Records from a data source
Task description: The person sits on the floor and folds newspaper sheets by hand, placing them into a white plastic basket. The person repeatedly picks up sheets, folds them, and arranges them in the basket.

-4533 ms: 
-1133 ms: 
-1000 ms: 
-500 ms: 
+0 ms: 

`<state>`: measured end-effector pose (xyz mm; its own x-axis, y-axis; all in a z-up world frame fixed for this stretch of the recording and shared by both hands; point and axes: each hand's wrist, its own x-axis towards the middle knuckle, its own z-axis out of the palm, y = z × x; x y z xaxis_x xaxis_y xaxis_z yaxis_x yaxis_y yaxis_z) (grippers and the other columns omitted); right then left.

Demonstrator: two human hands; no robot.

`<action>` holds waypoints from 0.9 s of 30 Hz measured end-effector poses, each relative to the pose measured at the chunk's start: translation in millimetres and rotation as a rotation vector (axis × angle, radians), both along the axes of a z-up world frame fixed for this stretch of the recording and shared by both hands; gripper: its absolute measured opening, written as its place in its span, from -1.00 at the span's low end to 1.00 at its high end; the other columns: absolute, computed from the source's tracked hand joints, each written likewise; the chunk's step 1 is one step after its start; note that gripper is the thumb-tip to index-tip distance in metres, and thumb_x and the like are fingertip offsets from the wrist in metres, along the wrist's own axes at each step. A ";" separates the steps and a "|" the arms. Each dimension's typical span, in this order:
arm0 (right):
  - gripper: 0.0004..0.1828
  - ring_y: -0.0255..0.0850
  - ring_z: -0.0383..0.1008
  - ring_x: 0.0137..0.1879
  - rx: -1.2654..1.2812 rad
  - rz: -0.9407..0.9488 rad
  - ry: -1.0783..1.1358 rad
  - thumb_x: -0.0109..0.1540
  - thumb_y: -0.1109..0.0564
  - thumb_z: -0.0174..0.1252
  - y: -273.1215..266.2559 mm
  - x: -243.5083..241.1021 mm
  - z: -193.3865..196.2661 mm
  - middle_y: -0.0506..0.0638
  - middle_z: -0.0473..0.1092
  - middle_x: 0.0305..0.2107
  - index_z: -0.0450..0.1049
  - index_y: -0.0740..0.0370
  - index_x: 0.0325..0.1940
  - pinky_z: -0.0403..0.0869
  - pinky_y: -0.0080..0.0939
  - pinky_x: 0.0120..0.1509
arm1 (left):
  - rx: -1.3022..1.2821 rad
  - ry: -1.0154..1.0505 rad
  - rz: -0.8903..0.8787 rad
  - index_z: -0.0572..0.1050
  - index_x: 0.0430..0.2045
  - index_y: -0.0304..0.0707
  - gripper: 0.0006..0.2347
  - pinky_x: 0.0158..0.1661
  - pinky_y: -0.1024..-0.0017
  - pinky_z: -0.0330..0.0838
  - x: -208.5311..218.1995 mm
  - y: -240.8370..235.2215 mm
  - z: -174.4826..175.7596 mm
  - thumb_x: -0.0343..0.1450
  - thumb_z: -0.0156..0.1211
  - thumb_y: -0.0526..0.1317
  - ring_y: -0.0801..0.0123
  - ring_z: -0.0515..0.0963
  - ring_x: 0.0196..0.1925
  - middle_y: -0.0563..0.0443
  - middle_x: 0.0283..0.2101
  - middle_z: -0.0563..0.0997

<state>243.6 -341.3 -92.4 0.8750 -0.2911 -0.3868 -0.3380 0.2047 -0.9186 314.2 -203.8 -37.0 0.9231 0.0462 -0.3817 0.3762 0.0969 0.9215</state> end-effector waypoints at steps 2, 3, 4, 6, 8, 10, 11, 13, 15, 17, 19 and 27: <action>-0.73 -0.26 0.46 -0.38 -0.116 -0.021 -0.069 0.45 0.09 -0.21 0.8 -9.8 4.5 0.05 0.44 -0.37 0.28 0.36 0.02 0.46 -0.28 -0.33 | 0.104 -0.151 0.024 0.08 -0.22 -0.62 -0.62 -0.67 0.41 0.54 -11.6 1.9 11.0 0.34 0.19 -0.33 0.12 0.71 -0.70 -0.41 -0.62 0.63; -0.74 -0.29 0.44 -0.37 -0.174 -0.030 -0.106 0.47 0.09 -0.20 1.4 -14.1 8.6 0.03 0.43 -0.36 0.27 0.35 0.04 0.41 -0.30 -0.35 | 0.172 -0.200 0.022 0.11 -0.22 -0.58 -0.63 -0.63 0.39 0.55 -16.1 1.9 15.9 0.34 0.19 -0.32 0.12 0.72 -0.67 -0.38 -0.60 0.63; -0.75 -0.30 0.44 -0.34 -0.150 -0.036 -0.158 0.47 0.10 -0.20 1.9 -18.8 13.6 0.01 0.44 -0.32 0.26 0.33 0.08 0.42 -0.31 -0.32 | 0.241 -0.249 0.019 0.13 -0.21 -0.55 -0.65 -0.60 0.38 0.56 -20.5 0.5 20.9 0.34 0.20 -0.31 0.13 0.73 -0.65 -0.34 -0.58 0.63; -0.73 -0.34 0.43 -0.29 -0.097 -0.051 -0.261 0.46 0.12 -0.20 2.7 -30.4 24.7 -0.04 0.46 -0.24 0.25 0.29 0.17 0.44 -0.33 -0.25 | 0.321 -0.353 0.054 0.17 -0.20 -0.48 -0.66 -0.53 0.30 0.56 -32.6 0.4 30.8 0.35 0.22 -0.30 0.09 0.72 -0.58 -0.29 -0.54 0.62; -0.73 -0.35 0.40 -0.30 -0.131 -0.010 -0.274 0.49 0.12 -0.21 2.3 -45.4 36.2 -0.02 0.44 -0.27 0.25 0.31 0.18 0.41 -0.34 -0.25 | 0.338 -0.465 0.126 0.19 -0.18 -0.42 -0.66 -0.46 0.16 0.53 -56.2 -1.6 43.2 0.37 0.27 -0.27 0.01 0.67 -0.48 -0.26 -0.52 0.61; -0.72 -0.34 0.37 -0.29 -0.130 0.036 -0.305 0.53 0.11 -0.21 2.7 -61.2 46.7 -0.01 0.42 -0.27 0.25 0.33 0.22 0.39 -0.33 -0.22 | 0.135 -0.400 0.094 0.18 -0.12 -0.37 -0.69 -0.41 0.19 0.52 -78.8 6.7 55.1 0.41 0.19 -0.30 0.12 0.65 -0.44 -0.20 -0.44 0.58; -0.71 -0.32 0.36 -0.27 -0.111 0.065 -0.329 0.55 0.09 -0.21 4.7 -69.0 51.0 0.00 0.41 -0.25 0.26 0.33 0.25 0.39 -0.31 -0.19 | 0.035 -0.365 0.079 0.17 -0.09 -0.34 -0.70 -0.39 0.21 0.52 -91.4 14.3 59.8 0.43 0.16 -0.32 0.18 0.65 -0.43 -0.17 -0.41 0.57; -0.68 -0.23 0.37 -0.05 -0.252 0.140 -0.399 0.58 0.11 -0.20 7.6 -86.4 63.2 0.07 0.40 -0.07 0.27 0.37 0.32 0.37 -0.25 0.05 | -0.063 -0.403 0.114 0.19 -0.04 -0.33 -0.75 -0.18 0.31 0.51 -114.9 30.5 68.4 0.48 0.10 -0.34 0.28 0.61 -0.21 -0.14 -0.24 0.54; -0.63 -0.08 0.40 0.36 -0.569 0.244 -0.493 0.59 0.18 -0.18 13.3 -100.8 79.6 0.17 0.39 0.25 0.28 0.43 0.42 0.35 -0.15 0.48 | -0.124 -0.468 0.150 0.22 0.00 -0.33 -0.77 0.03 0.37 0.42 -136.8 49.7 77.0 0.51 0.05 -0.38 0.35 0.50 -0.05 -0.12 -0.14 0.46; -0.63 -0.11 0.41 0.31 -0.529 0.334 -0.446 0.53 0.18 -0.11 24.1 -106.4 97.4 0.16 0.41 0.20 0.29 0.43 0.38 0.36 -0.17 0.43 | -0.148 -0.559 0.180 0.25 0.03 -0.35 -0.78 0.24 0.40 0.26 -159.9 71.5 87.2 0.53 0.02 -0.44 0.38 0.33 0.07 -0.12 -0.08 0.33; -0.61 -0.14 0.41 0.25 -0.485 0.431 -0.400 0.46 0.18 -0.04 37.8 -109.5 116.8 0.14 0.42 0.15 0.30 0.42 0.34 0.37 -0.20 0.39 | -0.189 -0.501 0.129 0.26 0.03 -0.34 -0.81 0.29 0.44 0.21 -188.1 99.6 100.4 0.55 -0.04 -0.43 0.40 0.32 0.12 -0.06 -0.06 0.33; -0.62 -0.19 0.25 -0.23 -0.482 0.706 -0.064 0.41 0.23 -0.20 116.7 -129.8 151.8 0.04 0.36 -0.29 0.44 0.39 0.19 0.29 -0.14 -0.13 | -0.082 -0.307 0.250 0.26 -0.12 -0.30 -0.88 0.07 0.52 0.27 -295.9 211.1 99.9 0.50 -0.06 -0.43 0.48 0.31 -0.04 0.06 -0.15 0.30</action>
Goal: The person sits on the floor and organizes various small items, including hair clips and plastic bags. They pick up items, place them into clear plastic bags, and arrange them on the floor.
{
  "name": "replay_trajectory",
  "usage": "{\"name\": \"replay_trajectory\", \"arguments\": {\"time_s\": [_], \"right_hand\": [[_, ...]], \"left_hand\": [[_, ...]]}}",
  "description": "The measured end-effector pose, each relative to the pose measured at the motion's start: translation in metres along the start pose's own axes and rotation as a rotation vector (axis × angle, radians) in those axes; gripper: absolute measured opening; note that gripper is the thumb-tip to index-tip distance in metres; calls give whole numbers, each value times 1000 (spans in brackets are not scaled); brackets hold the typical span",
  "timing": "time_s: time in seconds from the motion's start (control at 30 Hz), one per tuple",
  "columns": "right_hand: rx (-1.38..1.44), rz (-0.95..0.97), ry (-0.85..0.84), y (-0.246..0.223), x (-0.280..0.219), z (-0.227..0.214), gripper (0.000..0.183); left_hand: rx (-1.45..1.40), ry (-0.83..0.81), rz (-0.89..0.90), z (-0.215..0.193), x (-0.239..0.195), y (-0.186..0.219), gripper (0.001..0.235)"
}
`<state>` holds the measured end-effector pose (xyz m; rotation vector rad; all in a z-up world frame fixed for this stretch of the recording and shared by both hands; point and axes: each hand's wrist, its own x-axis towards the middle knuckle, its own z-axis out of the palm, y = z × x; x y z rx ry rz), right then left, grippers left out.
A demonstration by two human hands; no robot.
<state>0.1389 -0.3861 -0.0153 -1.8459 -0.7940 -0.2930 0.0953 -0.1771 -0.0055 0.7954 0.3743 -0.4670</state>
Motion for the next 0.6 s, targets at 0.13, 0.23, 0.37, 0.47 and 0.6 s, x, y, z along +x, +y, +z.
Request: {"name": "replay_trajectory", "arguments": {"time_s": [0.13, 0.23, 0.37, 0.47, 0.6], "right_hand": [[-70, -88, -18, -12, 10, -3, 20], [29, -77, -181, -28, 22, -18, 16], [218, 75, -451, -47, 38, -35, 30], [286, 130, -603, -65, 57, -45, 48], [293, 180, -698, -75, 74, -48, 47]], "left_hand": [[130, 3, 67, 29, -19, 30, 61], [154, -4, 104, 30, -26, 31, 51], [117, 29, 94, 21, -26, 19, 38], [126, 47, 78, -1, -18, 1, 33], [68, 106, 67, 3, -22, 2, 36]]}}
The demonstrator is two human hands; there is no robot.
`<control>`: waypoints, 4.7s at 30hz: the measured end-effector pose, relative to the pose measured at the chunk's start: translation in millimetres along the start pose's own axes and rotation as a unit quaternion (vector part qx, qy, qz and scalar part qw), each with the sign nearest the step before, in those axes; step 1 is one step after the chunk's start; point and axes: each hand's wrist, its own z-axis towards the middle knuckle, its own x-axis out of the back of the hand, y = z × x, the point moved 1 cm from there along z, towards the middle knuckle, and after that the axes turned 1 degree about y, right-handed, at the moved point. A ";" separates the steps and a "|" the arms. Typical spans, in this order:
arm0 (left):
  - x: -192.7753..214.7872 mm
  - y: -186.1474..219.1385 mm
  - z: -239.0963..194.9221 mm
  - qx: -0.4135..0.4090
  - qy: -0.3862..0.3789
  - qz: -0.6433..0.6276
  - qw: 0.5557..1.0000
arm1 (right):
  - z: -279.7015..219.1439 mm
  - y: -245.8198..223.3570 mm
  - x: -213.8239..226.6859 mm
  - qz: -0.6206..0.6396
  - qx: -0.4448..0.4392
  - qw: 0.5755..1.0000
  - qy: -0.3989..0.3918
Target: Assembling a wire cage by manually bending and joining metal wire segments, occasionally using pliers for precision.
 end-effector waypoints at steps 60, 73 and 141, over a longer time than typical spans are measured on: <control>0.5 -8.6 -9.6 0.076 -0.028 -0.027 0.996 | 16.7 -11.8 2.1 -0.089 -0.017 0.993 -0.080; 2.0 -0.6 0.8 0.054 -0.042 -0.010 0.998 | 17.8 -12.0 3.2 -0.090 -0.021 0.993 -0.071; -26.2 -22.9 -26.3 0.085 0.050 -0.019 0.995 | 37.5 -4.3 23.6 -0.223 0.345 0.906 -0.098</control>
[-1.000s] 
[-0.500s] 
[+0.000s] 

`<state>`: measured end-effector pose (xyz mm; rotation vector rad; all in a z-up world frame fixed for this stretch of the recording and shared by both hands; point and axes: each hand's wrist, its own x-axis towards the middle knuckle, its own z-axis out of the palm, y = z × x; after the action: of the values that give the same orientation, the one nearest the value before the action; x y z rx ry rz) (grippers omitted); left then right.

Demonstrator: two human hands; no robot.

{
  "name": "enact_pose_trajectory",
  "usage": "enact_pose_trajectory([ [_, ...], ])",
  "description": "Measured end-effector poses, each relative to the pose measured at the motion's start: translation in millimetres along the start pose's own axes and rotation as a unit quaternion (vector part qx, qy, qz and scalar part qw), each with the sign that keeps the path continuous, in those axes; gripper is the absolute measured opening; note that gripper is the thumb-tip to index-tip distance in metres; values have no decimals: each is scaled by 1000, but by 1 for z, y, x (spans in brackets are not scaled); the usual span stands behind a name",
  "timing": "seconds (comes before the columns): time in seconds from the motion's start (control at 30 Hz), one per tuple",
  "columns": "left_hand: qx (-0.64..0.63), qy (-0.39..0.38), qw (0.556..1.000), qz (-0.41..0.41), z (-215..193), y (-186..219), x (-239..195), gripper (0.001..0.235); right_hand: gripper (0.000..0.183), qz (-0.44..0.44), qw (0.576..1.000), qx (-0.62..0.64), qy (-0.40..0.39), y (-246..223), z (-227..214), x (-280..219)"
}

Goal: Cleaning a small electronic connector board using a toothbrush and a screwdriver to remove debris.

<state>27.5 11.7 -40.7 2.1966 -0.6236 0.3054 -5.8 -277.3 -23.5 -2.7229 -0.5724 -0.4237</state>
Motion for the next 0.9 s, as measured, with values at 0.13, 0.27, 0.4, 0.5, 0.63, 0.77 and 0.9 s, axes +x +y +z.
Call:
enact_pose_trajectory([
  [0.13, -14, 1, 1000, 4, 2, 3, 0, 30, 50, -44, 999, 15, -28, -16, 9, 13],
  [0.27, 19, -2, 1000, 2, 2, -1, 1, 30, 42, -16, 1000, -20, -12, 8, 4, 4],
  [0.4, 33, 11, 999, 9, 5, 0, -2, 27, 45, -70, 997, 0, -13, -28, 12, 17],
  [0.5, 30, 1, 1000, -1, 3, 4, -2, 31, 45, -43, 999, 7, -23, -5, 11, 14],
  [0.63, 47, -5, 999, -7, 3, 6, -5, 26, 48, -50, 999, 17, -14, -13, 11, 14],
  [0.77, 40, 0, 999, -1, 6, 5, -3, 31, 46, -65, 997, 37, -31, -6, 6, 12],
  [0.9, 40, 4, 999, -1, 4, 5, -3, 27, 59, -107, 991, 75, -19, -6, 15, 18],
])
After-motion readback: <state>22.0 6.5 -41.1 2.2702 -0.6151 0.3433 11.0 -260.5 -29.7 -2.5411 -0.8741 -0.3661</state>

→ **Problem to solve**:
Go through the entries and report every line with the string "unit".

→ **Solution**:
`<control>`: waypoints, 4.7s at 30hz: the measured end-effector pose, relative to the pose measured at the chunk's start: translation in millimetres along the start pose's own axes and rotation as a unit quaternion (vector part qx, qy, qz and scalar part qw), each with the sign nearest the step before, in those axes; step 1 is one step after the chunk's start; point and axes: each hand's wrist, its own z-axis towards the middle knuckle, its own x-axis out of the back of the hand, y = z × x, the point moved 1 cm from there along z, towards the middle knuckle, and after that the axes turned 1 degree about y, right-handed, at the moved point. A ";" separates the steps and a "|" the arms. Typical spans, in this order:
  "description": "Measured end-effector poses, each relative to the pose measured at the motion's start: translation in millimetres along the start pose's own axes and rotation as a unit quaternion (vector part qx, qy, qz and scalar part qw), each with the sign that keeps the path continuous, in those axes; gripper is the absolute measured opening; note that gripper is the thumb-tip to index-tip distance in metres; values have no decimals: each is scaled by 1000, but by 1 for z, y, x (spans in brackets are not scaled); the usual span stands behind a name",

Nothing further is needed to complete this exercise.